Candy corn is the fruitcake of Halloween candy. There are people who say they like candy corn, but I don't believe them.
If candy corn is that great, why do people only buy it once a year?
Same for fruitcake. People give them as gifts during the holidays, but I think they're gifts for people they don't like.
Wife: "Honey, what do you want to give the Johnsons for Christmas?"
Husband: "Give them that fruitcake we got from them last year."
Wife: "I thought you liked the Johnsons."
Husband: "Not since they gave us that fruitcake."
And, if someone does serve fruitcake as a choice of desserts, there's almost none ever taken and put on people's plates. The pecan pie, chocolate pie, and divinity candy are gone, but there sits the fruitcake like a gallon of almost-expired milk staring hopelessly out of the cooler at the customers at the Piggly Wiggly.
Candy corn and fruitcake are like Dracula and Keith Richards. They never age.
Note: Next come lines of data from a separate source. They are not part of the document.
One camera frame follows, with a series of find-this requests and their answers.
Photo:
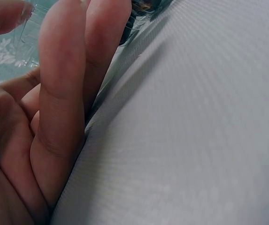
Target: palm
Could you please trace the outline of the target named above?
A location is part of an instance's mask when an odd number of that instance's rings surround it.
[[[23,4],[0,0],[0,33]],[[0,212],[12,221],[49,219],[130,8],[130,0],[92,0],[85,13],[78,0],[60,0],[41,27],[40,68],[0,84]]]

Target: white fabric
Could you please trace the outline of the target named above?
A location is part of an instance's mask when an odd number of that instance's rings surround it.
[[[269,225],[269,0],[176,0],[112,65],[53,225]]]

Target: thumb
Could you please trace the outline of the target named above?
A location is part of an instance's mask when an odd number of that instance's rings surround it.
[[[39,36],[38,130],[31,165],[38,185],[52,207],[77,158],[84,136],[86,6],[80,0],[59,0],[48,11]]]
[[[0,34],[14,29],[32,12],[32,5],[23,0],[0,0]]]
I believe that there are only 10 bags of candy corn and five fruitcakes, and we all just keep passing them around.
Since no one actually eats either one, we need to find uses for both. I propose that we use candy corn to fill nail holes where pictures used to hang on the walls, and fruitcake would make an excellent doorstop or roofing material.
As a matter of fact, I may be on to something. Fruitcake could be the roofing material of the future. Pimento loaf lunchmeat previously held that distinction.
People who love each other don't give fruitcakes as gifts, and anyone who remotely likes children should not give them candy corn at Halloween.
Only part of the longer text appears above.